*WORK TO BE COMPLETED*
Each line below from the one containing "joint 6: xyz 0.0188" through the one containing "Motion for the" should be output exactly as it stands, and no other line should appear.

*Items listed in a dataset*
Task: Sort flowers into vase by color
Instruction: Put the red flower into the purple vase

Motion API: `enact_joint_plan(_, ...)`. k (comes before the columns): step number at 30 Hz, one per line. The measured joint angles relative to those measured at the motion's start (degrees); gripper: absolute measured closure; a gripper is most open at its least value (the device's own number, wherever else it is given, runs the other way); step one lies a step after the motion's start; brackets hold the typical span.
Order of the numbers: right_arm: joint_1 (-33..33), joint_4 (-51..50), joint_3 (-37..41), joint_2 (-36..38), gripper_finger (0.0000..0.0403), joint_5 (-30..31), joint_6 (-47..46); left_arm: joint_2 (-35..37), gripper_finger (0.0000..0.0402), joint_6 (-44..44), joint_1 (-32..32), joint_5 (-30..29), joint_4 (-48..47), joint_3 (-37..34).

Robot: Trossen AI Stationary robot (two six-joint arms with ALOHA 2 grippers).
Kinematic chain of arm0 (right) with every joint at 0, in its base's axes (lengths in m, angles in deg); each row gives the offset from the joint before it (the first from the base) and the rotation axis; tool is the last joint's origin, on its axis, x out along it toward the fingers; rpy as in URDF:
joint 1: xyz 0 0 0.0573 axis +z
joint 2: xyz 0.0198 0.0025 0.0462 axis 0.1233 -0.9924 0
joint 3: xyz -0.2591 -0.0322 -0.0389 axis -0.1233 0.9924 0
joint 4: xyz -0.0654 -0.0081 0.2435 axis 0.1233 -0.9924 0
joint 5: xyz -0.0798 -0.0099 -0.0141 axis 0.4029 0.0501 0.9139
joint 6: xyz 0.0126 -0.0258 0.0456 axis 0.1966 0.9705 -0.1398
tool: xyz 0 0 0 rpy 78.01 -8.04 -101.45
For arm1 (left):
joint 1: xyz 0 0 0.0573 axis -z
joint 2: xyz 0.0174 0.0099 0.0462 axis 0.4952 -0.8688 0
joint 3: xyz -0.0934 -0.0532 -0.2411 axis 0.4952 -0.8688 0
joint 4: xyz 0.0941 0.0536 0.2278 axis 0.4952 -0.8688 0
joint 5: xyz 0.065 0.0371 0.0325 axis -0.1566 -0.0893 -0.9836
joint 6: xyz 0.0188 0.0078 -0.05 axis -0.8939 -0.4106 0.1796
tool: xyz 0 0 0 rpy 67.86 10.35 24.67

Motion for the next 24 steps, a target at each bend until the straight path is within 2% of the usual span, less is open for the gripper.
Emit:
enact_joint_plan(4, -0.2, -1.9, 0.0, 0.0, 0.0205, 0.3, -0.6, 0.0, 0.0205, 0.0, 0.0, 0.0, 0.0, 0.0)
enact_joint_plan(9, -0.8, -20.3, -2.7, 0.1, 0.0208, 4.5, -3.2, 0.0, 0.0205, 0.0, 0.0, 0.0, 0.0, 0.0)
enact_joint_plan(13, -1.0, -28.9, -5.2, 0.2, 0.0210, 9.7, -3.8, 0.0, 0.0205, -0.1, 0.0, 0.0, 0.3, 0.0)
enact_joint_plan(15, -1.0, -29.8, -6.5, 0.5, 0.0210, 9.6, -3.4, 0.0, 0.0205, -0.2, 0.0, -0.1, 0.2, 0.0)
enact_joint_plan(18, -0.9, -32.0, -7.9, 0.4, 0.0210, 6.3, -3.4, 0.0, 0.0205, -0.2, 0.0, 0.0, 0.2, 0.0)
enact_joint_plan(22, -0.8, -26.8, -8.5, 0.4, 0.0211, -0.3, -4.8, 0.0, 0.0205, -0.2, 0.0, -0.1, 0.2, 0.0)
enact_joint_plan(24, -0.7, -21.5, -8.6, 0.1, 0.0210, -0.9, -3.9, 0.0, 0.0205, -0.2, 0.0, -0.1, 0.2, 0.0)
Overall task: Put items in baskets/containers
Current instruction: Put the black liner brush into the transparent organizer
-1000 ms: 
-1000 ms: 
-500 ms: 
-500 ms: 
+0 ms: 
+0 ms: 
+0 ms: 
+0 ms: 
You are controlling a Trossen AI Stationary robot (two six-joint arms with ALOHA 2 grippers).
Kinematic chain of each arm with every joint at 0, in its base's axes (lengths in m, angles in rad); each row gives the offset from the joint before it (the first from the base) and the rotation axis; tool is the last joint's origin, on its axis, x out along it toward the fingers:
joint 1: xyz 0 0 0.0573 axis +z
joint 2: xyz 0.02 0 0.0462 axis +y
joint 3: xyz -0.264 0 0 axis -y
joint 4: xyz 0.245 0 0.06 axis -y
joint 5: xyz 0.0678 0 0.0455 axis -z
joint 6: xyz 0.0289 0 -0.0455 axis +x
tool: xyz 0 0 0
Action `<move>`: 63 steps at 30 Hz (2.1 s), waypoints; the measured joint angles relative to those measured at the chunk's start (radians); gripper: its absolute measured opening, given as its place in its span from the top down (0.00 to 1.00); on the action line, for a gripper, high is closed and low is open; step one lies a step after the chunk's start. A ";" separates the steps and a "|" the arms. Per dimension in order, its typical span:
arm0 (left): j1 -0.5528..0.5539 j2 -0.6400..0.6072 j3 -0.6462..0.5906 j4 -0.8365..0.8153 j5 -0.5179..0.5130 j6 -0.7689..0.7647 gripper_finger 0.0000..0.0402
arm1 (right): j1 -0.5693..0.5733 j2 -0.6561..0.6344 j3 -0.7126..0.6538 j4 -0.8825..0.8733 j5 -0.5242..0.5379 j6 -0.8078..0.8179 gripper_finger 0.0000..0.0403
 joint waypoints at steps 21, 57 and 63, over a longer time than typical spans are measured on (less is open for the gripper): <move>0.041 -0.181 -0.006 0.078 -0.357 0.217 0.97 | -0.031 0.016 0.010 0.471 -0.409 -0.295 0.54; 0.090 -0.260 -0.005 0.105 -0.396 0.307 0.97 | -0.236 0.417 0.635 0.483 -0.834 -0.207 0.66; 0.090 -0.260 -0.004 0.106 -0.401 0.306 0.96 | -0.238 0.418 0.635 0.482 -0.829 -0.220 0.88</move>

*SOLVED EXERCISE*
joint 6: xyz 0.0188 0.0078 -0.05 axis -0.8939 -0.4106 0.1796
tool: xyz 0 0 0 rpy 67.86 10.35 24.67

Motion for the next 24 steps, a target at each bend until the straight path is within 2% of the usual span, less is open for the gripper.

That's the answer, with nothing more to add.